With this group, they were just friends. Nothing more. And definitely not friends with benefits, since Sean didn’t want them to know she wasn’t sleeping on the couch anymore.

Instead she turned her back on him and yanked on her riding gloves. It was ridiculous, trying to keep all these stories straight, and she was tired of it. She just wanted to relax and be herself, but she couldn’t really complain since she was the one who’d gotten them into the mess to begin with.

When it was time to hit the trail, she took her frustration out on the throttle. Throwing her weight backward, she hit the gas hard and wheelied out of the parking area. When the front wheels dropped, she laughed and settled back on her seat. Let Sean chew on that dust for a while.

They were all experienced riders and keeping a fast pace, so she stopped dwelling on her current situation and gave all her attention to the trail ahead. Kevin was leading, with Evan and then Terry behind him, and Sean was pulling up the rear behind Emma, so there was a lot of dust. Dust meant poorer visibility, which meant paying attention and not stewing about the fact Sean was so adamant nobody in his family guess they were sleeping together.

But she couldn’t help it. Why was it a such a big deal to him? There was the betting pool with his brothers, but that wasn’t it. It wasn’t like the guys had all put a hundred grand on when they’d sleep together. It was simply that he didn’t want them to know.

He’d said he was worried about his aunt getting ideas, but so what? Didn’t mothers—and mother figures—always get ideas when a guy in his thirties started dating a new woman? Sometimes it worked out and sometimes it didn’t, but you didn’t hide a new girlfriend in your closet unless the maternal figure in question was a psycho. Mary Kowalski definitely wasn’t a psycho.

To Emma it could only mean one thing. Sean was only in it—it being in her bed with her—for the sex. If nobody knew they were sleeping together, there wouldn’t be any questions from his family after he walked away from her. No disappointment on his aunt’s part. He wouldn’t have to deal with Lisa’s torn loyalties. Nobody would know.

She could live with that. It was what she’d agreed to—just sex without getting any ideas it might be more. And she was okay with it, too…mostly. A couple of weeks of the best sex of her life was better than no sex at all. She just wished it didn’t feel so much like a dirty secret.

They ate up some miles before Kevin pulled off on the side of a grassy area bordering a pond and they all pulled in behind him. Sometimes, in the early dawn hours or around sunset, there were moose around the pond but in the middle of the day it was abandoned.

She killed her engine and took off her helmet and goggles, trying to wipe the worst of the trail dust from her face with the back of her arm. It was a lost cause, helmet hair and a dirty face being one of the side effects of four-wheeling, but she made the effort.

Sean walked up beside her, looking as grubby as she knew she looked but, being a guy, he didn’t have the helmet hair. “I guess the next time somebody tells me I ride like a girl, maybe I should thank them for the compliment.”

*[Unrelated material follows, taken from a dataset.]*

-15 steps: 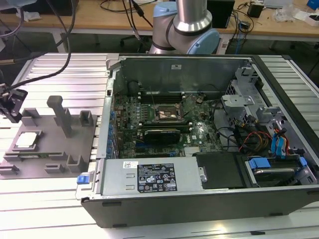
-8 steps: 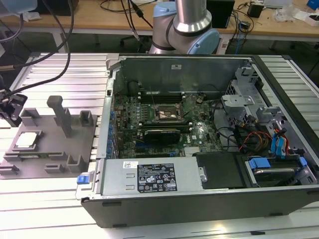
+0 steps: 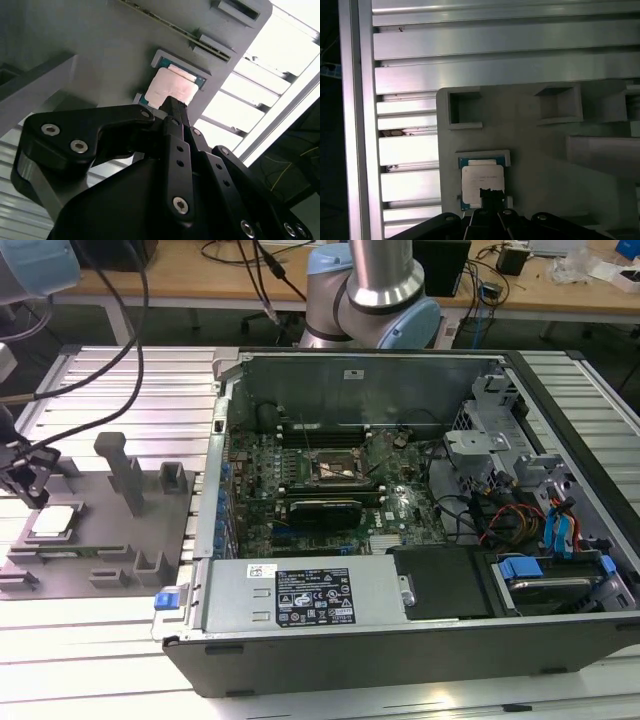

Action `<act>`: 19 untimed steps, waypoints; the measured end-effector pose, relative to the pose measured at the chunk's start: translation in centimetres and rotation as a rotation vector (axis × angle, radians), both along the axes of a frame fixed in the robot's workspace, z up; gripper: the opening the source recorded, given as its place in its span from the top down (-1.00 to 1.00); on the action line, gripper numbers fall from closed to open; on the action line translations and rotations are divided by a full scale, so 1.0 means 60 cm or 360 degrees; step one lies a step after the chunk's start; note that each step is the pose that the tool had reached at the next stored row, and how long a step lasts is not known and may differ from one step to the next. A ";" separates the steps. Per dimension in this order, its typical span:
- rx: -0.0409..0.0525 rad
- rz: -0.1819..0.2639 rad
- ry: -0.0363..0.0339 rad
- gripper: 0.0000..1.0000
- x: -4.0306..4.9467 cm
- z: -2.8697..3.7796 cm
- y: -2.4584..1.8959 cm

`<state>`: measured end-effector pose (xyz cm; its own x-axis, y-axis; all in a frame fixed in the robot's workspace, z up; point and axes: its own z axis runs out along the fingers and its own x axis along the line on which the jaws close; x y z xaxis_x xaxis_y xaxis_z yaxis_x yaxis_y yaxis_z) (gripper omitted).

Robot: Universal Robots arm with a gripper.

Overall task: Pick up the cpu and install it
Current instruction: 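Pick up the cpu and move it towards the insertion slot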

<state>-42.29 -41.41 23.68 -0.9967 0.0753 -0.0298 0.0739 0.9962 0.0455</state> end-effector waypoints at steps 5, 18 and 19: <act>0.0000 0.0012 0.0000 0.79 0.000 -0.018 -0.0006; -0.0001 0.0086 0.0011 0.79 -0.001 -0.046 -0.0006; -0.0001 0.0087 0.0011 0.79 -0.001 -0.046 -0.0006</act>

She grinned and leaned forward to set her helmet on the front rack. “At least you’re keeping up.”

“It’s obvious you’re not a rookie. How come you don’t have your own?”

“I did. Blew the engine summer before last. I’ve been so busy with work I don’t get out enough to justify buying a new one. If I go out with Mike and Lisa, they usually borrow somebody’s for me. I’d planned to buy one for work, but then word of mouth got around and I spend most of my time in neighborhoods that frown on ATVs.”